The complete data, repeated exactly, should form your response.

··········

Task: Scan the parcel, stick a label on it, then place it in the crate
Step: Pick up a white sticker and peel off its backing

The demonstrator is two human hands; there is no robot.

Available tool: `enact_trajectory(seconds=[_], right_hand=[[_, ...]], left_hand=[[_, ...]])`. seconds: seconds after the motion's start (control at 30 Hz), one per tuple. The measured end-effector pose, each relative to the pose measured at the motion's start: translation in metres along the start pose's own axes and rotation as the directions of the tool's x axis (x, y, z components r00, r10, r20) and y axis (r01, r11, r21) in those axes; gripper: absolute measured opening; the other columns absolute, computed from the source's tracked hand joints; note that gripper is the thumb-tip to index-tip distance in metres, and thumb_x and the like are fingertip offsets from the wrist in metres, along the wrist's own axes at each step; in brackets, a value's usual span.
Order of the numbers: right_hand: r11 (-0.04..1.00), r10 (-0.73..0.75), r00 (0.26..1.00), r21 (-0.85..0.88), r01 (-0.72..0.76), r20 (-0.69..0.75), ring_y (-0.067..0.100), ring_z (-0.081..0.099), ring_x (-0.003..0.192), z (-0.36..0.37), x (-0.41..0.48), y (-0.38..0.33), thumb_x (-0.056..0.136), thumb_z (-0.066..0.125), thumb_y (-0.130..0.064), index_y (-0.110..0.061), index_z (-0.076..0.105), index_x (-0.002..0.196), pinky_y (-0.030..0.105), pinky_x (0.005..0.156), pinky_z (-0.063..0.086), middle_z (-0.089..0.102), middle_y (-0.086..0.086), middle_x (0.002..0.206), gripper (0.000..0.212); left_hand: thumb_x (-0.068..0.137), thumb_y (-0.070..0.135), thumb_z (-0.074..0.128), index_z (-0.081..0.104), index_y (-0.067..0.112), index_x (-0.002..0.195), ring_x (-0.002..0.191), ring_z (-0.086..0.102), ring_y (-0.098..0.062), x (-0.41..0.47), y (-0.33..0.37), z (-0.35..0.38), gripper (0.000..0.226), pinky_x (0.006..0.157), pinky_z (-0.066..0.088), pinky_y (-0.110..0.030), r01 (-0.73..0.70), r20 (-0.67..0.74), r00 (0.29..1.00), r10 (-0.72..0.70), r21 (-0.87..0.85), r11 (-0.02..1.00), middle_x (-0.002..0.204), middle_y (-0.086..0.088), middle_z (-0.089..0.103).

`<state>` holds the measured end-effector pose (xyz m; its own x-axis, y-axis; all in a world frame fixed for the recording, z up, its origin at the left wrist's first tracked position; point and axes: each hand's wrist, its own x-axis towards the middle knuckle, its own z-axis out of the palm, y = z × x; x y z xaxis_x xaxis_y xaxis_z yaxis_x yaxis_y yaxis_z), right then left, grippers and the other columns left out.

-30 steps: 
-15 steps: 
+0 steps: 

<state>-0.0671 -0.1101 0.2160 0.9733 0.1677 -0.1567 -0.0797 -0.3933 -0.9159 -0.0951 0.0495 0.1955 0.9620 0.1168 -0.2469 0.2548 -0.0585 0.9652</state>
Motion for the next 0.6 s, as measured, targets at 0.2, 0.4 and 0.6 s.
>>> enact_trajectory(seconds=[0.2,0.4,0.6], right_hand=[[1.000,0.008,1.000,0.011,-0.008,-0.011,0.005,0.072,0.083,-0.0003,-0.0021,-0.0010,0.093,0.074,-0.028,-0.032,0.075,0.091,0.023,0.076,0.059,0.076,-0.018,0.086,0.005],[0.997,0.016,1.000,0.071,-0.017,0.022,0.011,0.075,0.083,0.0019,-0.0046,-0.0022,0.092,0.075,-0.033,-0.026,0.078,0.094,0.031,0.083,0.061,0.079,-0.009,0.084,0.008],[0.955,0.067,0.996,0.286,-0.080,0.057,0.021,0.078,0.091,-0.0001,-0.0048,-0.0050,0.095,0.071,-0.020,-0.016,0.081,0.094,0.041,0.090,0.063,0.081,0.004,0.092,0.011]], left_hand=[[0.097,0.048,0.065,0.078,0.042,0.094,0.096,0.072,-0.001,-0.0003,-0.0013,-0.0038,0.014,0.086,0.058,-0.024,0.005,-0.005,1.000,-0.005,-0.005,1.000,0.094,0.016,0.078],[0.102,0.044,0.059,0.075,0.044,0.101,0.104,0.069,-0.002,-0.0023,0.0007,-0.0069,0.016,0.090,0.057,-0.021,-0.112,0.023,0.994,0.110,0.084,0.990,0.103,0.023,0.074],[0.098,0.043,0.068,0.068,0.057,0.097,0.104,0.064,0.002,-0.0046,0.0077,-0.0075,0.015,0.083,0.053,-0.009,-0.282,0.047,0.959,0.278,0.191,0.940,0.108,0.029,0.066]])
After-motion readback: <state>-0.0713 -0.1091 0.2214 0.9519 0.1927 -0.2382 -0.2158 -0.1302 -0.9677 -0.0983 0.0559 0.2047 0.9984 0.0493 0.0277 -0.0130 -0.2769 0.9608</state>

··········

■ YOUR RESPONSE
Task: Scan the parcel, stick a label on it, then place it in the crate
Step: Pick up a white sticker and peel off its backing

The demonstrator is two human hands; there is no robot.

Available tool: `enact_trajectory(seconds=[_], right_hand=[[_, ...]], left_hand=[[_, ...]])`. seconds: seconds after the motion's start (control at 30 Hz), one per tuple. The measured end-effector pose, each relative to the pose measured at the motion's start: translation in metres along the start pose's own axes and rotation as the directions of the tool's x axis (x, y, z components r00, r10, r20) and y axis (r01, r11, r21) in those axes; gripper: absolute measured opening; the other columns absolute, computed from the source's tracked hand joints; note that gripper is the thumb-tip to index-tip distance in metres, and thumb_x and the like are fingertip offsets from the wrist in metres, along the wrist's own axes at each step; in brackets, a value's usual span.
Order of the numbers: right_hand: r11 (-0.04..1.00), r10 (-0.73..0.75), r00 (0.26..1.00), r21 (-0.85..0.88), r01 (-0.72..0.76), r20 (-0.69..0.75), ring_y (-0.067..0.100), ring_z (-0.081..0.099), ring_x (-0.003..0.192), z (-0.36..0.37), x (-0.41..0.48), y (-0.38..0.33), thumb_x (-0.056..0.136), thumb_z (-0.066..0.125), thumb_y (-0.130..0.064), index_y (-0.110..0.061), index_z (-0.076..0.105), index_x (-0.002..0.196), pinky_y (-0.030..0.105), pinky_x (0.005..0.156), pinky_z (-0.063..0.086), middle_z (-0.089..0.102), middle_y (-0.086..0.086), middle_x (0.002..0.206), gripper (0.000..0.212); left_hand: thumb_x (-0.068..0.137), thumb_y (-0.070..0.135), thumb_z (-0.074..0.128), index_z (-0.081..0.104), index_y (-0.067..0.112), index_x (-0.002..0.195), ring_x (-0.002..0.191), ring_z (-0.086..0.102), ring_y (-0.098..0.062), x (-0.41..0.47), y (-0.33..0.37), z (-0.35..0.38), gripper (0.000..0.226), pinky_x (0.006..0.157), pinky_z (-0.066..0.088), pinky_y (-0.110..0.030), r01 (-0.73..0.70), r20 (-0.67..0.74), r00 (0.29..1.00), r10 (-0.72..0.70), r21 (-0.87..0.85), r11 (-0.02..1.00), middle_x (-0.002..0.204), middle_y (-0.086..0.088), middle_z (-0.089..0.103).

`<state>` holds the measured end-effector pose (xyz m; its own x-axis, y-axis; all in a world frame fixed for the recording, z up, its origin at the left wrist's first tracked position; point and axes: each hand's wrist, its own x-axis towards the middle knuckle, its own z-axis out of the palm, y = z × x; x y z xaxis_x xaxis_y xaxis_z yaxis_x yaxis_y yaxis_z), right then left, grippers and the other columns left out.

-30 steps: 
-15 steps: 
+0 steps: 

<state>-0.0671 -0.1101 0.2160 0.9733 0.1677 -0.1567 -0.0797 -0.3933 -0.9159 -0.0951 0.0495 0.1955 0.9620 0.1168 -0.2469 0.2548 -0.0585 0.9652</state>
Motion for the next 0.6 s, as measured, targets at 0.2, 0.4 and 0.6 s.
>>> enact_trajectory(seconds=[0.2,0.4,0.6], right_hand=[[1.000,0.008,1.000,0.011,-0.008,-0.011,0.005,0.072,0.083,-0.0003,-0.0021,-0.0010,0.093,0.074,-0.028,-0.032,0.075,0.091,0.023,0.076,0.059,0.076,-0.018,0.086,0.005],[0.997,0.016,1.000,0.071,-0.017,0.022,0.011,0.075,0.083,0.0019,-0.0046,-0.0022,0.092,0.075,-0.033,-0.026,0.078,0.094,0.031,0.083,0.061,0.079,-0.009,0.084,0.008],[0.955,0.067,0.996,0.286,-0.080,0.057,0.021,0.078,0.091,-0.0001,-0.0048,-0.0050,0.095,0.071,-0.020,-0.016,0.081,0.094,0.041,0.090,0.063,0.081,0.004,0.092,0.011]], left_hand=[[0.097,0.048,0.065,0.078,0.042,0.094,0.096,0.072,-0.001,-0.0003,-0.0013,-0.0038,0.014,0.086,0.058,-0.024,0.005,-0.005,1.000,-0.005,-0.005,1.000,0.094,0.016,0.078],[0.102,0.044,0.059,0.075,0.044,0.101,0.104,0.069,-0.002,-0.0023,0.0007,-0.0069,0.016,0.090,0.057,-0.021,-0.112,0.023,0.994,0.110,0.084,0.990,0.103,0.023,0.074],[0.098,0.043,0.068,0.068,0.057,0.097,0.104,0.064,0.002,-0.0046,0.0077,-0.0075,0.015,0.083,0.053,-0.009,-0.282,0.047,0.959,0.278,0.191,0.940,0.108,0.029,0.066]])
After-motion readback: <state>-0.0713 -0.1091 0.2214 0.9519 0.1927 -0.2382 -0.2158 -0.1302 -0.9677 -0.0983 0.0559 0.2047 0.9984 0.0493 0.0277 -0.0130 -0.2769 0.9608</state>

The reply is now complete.